# SGuard Suffix Attack Training

This notebook runs the SGuard Suffix Attack training and saves results to Google Drive.

## 1. Mount Google Drive

In [None]:
from google.colab import drive
drive.mount('/content/drive')

## 2. Setup Environment
Clone the repository and install dependencies.

In [None]:
# Clone the repository
# TODO: Replace with your actual repository URL
!rm -rf /content/sguard_attack
!git clone https://github.com/2CHAN0/SGuardSuffix.git sguard_attack

# Install dependencies
!pip install -r sguard_attack/requirements.txt

## 3. Model Caching (Google Drive)
Check if the model exists in Google Drive. If not, download and save it.

In [None]:
import os
import torch
from transformers import AutoModelForCausalLM, AutoTokenizer
import sys

# Add the package to path
sys.path.append('/content')
from sguard_attack.config import Config

# Define Google Drive Model Path
# Using the project name as the base folder
drive_model_dir = "/content/drive/MyDrive/SGuardSuffix/models/SamsungSDS-Research/SGuard-JailbreakFilter-2B-v1"

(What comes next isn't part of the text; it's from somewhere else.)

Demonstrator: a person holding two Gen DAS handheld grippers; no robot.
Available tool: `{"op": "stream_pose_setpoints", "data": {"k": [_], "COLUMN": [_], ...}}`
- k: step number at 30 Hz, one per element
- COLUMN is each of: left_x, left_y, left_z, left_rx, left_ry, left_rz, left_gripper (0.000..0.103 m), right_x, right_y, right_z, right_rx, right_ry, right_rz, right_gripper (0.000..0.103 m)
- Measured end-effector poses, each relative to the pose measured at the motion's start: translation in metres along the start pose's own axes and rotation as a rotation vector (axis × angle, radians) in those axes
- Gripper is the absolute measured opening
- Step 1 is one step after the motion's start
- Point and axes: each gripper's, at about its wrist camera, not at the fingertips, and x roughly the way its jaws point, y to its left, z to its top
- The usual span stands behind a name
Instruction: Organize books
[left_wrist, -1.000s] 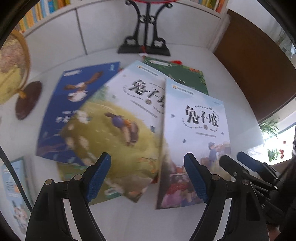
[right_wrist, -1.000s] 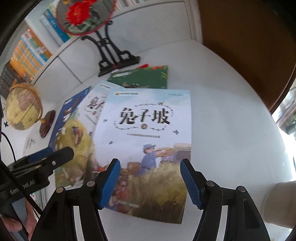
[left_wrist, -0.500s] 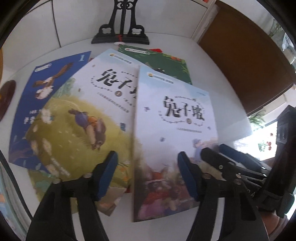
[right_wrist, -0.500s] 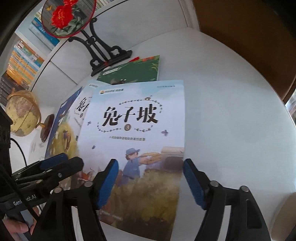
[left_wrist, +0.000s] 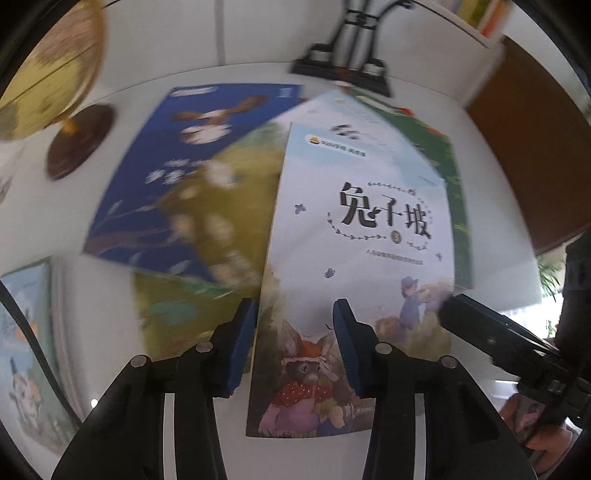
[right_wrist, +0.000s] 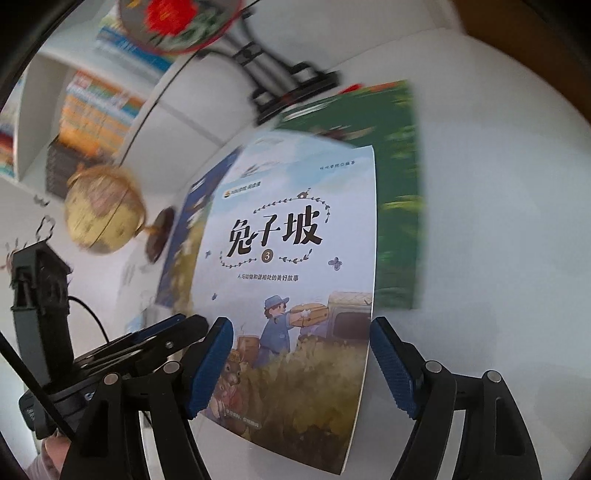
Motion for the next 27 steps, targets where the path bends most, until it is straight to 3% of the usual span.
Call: {"op": "stream_pose_setpoints", "data": {"k": [3, 9, 15, 18, 20, 22, 24, 27], "left_x": [0.001, 0.001, 0.002, 0.003, 0.004, 0.002, -0.001, 0.004], "left_y": [0.018, 0.017, 0.019, 0.026, 0.03, 0.032, 0.033, 0.036], "left_z": [-0.006, -0.009, -0.017, -0.02, -0.021, -0.023, -0.024, -0.023], "left_rx": [-0.082, -0.079, -0.083, -0.118, -0.138, -0.138, -0.13, -0.15], "left_ry": [0.028, 0.048, 0.074, 0.095, 0.107, 0.103, 0.083, 0.096], "left_rz": [-0.06, -0.064, -0.093, -0.117, -0.123, -0.107, -0.067, -0.082], "left_gripper": [0.04, 0.04, 0.04, 0.04, 0.04, 0.041, 0.041, 0.041], "right_x": [0.005, 0.0, 0.005, 0.007, 0.006, 0.004, 0.002, -0.015], "right_y": [0.003, -0.011, -0.012, -0.009, -0.012, -0.022, -0.029, -0.018], "right_z": [-0.005, -0.021, -0.026, -0.027, -0.028, -0.03, -0.034, -0.037], "right_rx": [0.012, 0.048, 0.054, 0.034, 0.045, 0.069, 0.109, 0.063], "right_ry": [0.042, 0.082, 0.1, 0.096, 0.093, 0.108, 0.132, 0.09], "right_rz": [0.056, 0.056, 0.15, 0.155, 0.14, 0.118, 0.187, 0.343], "right_gripper": [0.075, 0.071, 0.074, 0.072, 0.044, 0.028, 0.027, 0.027]}}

if os.path.exists(drive_model_dir) and os.listdir(drive_model_dir):
    print(f"Model found in Google Drive: {drive_model_dir}")
    model_path = drive_model_dir
else:
    print(f"Model not found in Drive. Downloading from Hugging Face: {Config.MODEL_ID}")
    
    # Download and Save
    tokenizer = AutoTokenizer.from_pretrained(Config.MODEL_ID)
    model = AutoModelForCausalLM.from_pretrained(
        Config.MODEL_ID,
        torch_dtype=torch.float16 if torch.cuda.is_available() else torch.float32,
        trust_remote_code=True
    )
    
    print(f"Saving model to Google Drive: {drive_model_dir}")
    tokenizer.save_pretrained(drive_model_dir)
    model.save_pretrained(drive_model_dir)
    
    model_path = drive_model_dir
    print("Model saved successfully!")

## 4. Run Training
Initialize the model and run the attack, saving checkpoints to Google Drive.

In [None]:
import sys
import os
import datetime
import torch

from sguard_attack.config import Config
from sguard_attack.model_utils import load_model_and_tokenizer
from sguard_attack.dataset import Dataset
from sguard_attack.attack import GCGAttack

# Setup Save Directory
# Create a timestamped directory in Google Drive
timestamp = datetime.datetime.now().strftime("%Y%m%d_%H%M%S")
save_base_dir = f"/content/drive/MyDrive/SGuard_Training_Results/{timestamp}"
os.makedirs(save_base_dir, exist_ok=True)
print(f"Saving results to: {save_base_dir}")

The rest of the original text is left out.